Pasaba el tiempo; no hubiera podido decir cuánto. La luz que entraba por las ventanas menguaba, cambiando del plomo mate del día a la penumbra del anochecer. Sabía que tenía que haber luz eléctrica en la habitación, pero le faltaban las fuerzas para buscarla. Además, la luz no cambiaría nada; sólo podría reconfortarla un poco de calor.
Al fin oyó girar una llave en la cerradura y la puerta se abrió para dar paso al hombre que antes la había golpeado. Detrás de él venía el joven que la había traído hasta aquí no recordaba cuánto tiempo atrás.
– Professoressa -empezó el más viejo con una sonrisa-, espero que ahora podamos continuar nuestra conversación. -Se volvió a decir algo al joven, en un dialecto que parecía siciliano, pero hablaba tan deprisa que ella no entendió nada. Los dos hombres fueron entonces hacia ella, y Brett no pudo resistir el impulso de levantarse y situarse detrás de la silla.

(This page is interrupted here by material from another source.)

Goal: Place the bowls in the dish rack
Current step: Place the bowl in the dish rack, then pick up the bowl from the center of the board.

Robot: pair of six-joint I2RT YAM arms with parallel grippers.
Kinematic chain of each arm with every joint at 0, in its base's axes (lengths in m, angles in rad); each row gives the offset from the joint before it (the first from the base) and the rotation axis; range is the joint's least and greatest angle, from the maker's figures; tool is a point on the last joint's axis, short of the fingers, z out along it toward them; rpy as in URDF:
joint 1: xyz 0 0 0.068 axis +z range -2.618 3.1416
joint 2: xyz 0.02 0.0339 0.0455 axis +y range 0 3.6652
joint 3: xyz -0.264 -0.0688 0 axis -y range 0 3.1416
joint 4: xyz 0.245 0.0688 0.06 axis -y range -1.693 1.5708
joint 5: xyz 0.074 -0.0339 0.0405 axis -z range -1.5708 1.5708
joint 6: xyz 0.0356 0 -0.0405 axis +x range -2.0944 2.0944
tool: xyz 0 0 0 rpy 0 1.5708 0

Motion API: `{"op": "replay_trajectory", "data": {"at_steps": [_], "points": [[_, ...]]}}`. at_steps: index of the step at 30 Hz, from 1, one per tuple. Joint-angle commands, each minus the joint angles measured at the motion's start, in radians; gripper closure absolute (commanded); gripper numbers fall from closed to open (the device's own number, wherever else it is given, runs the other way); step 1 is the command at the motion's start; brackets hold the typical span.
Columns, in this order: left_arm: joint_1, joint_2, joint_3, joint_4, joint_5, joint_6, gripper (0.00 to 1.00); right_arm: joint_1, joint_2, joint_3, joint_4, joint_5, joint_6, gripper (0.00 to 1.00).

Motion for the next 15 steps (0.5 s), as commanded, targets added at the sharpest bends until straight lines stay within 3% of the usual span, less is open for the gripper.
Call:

El más viejo se paró delante de la vitrina que contenía el bol marrón y se quedó mirándolo. El joven se mantenía a su lado y su mirada iba de su compañero a Brett.
Nuevamente, con la delicadeza del entendido que caracterizaba todos sus movimientos cuando manejaba las piezas de su colección, el hombre retiró la cubierta de plexiglás y levantó el bol. Cual un sacerdote que portara una ofrenda a un altar lejano, cruzó la habitación con el bol entre las manos.
– Como le decía antes de la interrupción, creo q
ue procede de la provincia de Ch'ing-hai, aunque también podría ser de Kansu. Seguro que comprende por qué no puedo hacerlo examinar por un perito.
Brett levantó el mentón y miró fijamente al hombre, miró al joven que se mantenía a su lado, como un acólito, miró el bol, vio su belleza y volvió la cara, desentendiéndose.
– Aquí puede verse -dijo el hombre haciendo girar ligeramente el bol- el punto de sellado de los aros. Es extraño, ¿verdad?, que parezca un vaso hecho en un torno. Y el dibujo. Siempre me ha interesado la forma en que los pueblos primitivos utilizaban las formas geométricas, casi como si pudieran adivinar el futuro y supieran que volveríamos a ellas. -Desvió la atención del bol, como si le costara trabajo, para mirar a Brett-: Como le decía, es la pieza más bella de mi colección. Quizá no la más valiosa, pero sí la que más quiero. -Rió entre dientes como el que comparte un chiste con un colega-. ¡Y lo que tuve que hacer para conseguirla!
Ella quería cerrar los ojos y los oídos, no escuchar este desvarío. Pero recordó lo ocurrido cuando había dejado de prestar atención y emitió un sonido interrogativo, no atreviéndose a hablar por el dolor que sabía que ello había de causarle.
– Un coleccionista de Florencia. Un viejo muy testarudo. Habíamos tenido tratos comerciales y cuando se entero de que me interesaban las cerámicas chinas me llevó a su casa para enseñarme su colección. Bien, cuando vi esta pieza, me enamoré. Comprendí que hasta que fuera mía no podría descansar.
Levantó el bol y lo hizo girar otra vez, contemplando la fina tracería de líneas negras que discurrían por el costado, se deslizaban sobre el borde y llegaban hasta el centro del recipiente.
– Le pedí que me lo vendiera, pero él se negó, me dijo que no le interesaba el dinero. Le ofrecí más, más de lo que valía el bol, y luego doblé la oferta. -Apartó los ojos del bol y la miró a ella, tratando de reconstruir y así explicar su indignación. Agitó la cabeza y volvió a mirar la pieza-. Él siguió negándose. Así que no tuve alternativa. Él no me dejó alternativa. Le hice una oferta más que generosa y no la aceptó. Entonces tuve que usar otros métodos.